Records provided:
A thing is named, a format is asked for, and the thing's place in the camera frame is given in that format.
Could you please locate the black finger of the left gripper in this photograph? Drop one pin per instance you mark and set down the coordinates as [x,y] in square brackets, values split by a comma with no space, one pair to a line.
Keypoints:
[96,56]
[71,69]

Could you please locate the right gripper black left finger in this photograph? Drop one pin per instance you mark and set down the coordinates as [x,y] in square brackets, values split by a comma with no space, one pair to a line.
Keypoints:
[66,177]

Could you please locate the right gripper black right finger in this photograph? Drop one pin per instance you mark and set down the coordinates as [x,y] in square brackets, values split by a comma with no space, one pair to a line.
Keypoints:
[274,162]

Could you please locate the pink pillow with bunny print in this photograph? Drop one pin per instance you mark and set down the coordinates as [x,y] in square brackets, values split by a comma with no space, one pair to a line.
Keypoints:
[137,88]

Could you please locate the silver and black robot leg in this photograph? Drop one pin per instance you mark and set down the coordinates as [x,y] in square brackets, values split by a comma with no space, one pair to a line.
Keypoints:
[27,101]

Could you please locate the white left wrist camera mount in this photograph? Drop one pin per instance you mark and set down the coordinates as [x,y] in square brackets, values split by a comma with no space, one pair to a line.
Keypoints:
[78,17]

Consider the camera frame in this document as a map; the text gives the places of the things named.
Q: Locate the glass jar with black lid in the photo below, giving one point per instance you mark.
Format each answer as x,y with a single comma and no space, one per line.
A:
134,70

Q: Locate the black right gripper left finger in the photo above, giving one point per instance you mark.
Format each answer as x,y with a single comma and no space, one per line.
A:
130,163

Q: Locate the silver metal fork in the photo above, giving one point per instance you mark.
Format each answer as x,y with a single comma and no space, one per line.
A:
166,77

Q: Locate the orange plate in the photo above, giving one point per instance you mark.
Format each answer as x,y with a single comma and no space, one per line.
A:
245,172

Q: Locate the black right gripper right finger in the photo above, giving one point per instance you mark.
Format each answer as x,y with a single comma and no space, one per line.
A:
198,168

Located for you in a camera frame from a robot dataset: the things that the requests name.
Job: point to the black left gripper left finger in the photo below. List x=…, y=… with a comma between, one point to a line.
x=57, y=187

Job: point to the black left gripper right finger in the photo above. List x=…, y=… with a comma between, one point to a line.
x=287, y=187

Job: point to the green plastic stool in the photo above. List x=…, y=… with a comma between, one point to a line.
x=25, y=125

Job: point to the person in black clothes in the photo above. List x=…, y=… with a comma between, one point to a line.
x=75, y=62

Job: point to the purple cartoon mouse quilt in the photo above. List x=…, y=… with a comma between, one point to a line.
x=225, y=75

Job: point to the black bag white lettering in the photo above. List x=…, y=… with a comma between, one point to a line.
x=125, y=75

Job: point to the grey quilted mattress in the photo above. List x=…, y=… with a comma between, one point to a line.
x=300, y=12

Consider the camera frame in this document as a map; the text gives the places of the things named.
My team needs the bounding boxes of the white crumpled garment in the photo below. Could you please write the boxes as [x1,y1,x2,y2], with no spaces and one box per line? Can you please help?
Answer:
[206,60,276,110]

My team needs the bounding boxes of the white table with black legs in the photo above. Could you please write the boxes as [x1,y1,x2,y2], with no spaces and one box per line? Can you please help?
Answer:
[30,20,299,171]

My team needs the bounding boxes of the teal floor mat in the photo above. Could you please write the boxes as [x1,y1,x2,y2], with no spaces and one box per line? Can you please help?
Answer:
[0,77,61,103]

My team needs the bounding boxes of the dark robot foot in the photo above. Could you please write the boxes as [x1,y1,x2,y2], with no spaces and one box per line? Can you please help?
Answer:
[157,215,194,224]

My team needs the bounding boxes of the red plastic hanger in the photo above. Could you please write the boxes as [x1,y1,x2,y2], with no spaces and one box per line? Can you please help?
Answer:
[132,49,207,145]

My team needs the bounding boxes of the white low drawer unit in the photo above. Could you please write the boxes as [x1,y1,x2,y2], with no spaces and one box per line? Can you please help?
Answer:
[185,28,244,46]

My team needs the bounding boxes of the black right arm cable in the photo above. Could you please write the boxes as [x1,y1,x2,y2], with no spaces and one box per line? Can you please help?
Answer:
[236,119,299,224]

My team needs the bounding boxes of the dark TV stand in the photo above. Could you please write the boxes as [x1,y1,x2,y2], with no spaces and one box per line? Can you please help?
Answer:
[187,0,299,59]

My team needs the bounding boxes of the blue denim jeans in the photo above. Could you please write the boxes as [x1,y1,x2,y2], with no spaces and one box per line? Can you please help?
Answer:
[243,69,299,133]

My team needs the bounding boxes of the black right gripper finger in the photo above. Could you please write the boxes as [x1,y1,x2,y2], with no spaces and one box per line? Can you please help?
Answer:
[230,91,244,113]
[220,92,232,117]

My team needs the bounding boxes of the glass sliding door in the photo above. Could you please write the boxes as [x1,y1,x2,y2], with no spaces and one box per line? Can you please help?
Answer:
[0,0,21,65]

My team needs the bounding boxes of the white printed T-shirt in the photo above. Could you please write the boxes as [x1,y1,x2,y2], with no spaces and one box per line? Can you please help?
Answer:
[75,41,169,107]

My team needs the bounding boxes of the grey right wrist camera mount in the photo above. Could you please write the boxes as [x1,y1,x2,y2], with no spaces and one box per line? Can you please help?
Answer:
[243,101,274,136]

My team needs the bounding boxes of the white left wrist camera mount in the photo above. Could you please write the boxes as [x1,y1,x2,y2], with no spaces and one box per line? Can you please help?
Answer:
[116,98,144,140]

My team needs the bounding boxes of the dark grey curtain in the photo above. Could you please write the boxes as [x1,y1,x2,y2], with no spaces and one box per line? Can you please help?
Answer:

Work task:
Go through the entries and return each line where the word "brackets" occurs.

Completed task:
Could you please locate the black finger of the left gripper in this photograph? Drop one pin per instance you mark and set down the coordinates as [x,y] in square brackets, values split by a comma with no space, one pair to a line.
Could you please locate the right gripper black left finger in this photograph? Drop one pin per instance you mark and set down the coordinates as [x,y] in square brackets, values split by a comma with no space, one pair to a line.
Could you please locate the right gripper black right finger in this photograph? Drop one pin per instance you mark and set down the coordinates as [x,y] in square brackets, values split by a comma with no space, one pair to a line.
Could you please locate the pink pillow with bunny print in this photograph? Drop one pin per instance you mark and set down the coordinates as [x,y] in square brackets, values split by a comma with no space, one pair to a line.
Could you please locate the silver and black robot leg in this photograph? Drop one pin per instance you mark and set down the coordinates as [x,y] in square brackets, values split by a comma with no space, one pair to a line.
Could you please locate the white left wrist camera mount in this photograph? Drop one pin per instance you mark and set down the coordinates as [x,y] in square brackets, values split by a comma with no space, one pair to a line.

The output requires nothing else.